_Problem_
Your answer should consist of the lines holding "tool", copied from the material below.

_Given data_
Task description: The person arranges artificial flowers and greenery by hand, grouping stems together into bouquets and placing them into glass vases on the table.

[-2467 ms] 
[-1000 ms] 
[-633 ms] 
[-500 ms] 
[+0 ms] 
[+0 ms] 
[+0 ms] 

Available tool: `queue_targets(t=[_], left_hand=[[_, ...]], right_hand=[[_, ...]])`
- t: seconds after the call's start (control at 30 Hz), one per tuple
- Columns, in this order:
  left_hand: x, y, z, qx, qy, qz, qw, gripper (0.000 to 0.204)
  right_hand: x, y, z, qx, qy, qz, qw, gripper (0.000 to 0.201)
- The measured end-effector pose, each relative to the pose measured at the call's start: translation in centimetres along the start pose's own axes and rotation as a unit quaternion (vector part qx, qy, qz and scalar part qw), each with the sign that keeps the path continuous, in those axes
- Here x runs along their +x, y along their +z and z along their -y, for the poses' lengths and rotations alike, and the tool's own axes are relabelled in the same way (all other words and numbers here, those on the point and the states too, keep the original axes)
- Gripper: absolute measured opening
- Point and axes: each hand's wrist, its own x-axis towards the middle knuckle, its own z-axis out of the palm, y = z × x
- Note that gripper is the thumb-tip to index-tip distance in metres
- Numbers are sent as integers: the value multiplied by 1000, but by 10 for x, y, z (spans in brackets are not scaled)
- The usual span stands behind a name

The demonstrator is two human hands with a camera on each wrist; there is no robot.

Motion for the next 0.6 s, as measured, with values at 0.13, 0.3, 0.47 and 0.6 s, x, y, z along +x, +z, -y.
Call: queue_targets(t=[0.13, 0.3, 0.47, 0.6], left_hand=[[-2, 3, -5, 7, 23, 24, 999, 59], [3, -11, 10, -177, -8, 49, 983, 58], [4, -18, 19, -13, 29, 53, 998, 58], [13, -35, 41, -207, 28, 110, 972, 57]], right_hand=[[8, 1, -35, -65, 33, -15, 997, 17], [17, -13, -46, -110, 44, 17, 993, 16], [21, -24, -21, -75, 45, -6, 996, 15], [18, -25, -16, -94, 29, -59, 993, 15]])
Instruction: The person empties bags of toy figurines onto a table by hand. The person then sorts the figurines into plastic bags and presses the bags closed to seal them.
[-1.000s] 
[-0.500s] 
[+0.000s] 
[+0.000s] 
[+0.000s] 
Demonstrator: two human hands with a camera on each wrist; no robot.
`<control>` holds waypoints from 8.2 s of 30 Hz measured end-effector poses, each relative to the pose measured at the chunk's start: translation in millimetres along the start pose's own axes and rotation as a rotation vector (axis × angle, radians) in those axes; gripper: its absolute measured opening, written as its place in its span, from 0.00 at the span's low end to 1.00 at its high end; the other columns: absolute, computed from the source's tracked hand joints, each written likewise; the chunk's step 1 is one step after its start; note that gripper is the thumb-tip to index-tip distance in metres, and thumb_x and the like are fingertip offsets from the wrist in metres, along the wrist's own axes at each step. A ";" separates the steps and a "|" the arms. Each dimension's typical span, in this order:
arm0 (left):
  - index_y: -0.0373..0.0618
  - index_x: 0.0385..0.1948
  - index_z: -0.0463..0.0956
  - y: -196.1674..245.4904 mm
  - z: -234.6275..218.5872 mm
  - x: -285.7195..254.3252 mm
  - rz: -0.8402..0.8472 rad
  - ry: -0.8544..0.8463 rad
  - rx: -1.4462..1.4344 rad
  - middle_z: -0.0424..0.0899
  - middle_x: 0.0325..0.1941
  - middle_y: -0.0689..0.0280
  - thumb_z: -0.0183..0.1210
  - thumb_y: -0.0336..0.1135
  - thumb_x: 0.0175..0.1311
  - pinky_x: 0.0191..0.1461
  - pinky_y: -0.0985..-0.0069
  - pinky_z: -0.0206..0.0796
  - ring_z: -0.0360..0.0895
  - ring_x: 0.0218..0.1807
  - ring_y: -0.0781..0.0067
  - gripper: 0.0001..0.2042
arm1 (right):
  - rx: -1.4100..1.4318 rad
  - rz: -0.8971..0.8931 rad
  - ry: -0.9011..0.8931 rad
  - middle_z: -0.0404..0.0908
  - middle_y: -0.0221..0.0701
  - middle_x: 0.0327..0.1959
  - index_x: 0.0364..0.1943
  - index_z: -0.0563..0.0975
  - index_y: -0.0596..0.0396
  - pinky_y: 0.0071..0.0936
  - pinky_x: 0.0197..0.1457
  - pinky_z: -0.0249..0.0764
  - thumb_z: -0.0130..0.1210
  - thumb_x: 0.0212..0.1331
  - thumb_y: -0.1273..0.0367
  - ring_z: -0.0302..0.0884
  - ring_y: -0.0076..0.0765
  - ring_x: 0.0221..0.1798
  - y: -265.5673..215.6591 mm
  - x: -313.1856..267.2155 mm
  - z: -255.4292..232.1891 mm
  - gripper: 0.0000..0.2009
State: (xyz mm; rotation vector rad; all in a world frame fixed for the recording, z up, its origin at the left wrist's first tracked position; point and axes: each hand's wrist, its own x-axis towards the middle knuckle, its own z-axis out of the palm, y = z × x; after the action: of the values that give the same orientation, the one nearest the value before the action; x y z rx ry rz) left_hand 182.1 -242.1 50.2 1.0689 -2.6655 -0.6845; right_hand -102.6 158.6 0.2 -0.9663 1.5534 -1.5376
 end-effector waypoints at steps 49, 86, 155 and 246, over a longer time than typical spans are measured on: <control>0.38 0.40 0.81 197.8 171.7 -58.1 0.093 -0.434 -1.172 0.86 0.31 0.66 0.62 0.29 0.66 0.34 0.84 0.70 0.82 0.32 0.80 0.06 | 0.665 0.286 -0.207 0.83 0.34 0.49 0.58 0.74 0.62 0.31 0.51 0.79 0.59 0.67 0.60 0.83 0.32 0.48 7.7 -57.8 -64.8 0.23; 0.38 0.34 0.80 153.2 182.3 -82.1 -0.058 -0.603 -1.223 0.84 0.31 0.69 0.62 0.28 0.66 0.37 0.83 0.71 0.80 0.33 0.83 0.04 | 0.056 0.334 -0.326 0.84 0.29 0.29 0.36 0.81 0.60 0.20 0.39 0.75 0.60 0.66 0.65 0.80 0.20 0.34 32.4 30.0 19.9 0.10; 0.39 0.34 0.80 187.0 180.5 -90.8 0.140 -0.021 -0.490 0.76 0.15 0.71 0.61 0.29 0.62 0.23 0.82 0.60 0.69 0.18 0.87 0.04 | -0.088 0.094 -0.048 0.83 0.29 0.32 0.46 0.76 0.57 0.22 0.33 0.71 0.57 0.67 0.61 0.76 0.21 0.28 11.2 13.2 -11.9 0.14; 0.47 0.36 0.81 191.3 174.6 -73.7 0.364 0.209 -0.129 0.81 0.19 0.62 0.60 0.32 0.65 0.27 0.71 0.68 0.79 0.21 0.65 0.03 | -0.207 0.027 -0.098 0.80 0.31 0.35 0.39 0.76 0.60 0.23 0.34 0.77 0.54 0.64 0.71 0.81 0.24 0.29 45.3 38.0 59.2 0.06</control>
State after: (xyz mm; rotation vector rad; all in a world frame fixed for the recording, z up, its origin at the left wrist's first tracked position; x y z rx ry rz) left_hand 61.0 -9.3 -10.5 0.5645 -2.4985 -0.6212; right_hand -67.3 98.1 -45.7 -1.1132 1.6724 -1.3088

_Task result_
Available tool: `queue_targets(t=[_], left_hand=[[_, ...]], right_hand=[[_, ...]])`
- Here x runs along their +x, y along their +z and z along their -y, for the poses' lengths and rotations alike, and the tool's own axes are relabelled in the same way (all other words and numbers here, those on the point and the states too, keep the original axes)

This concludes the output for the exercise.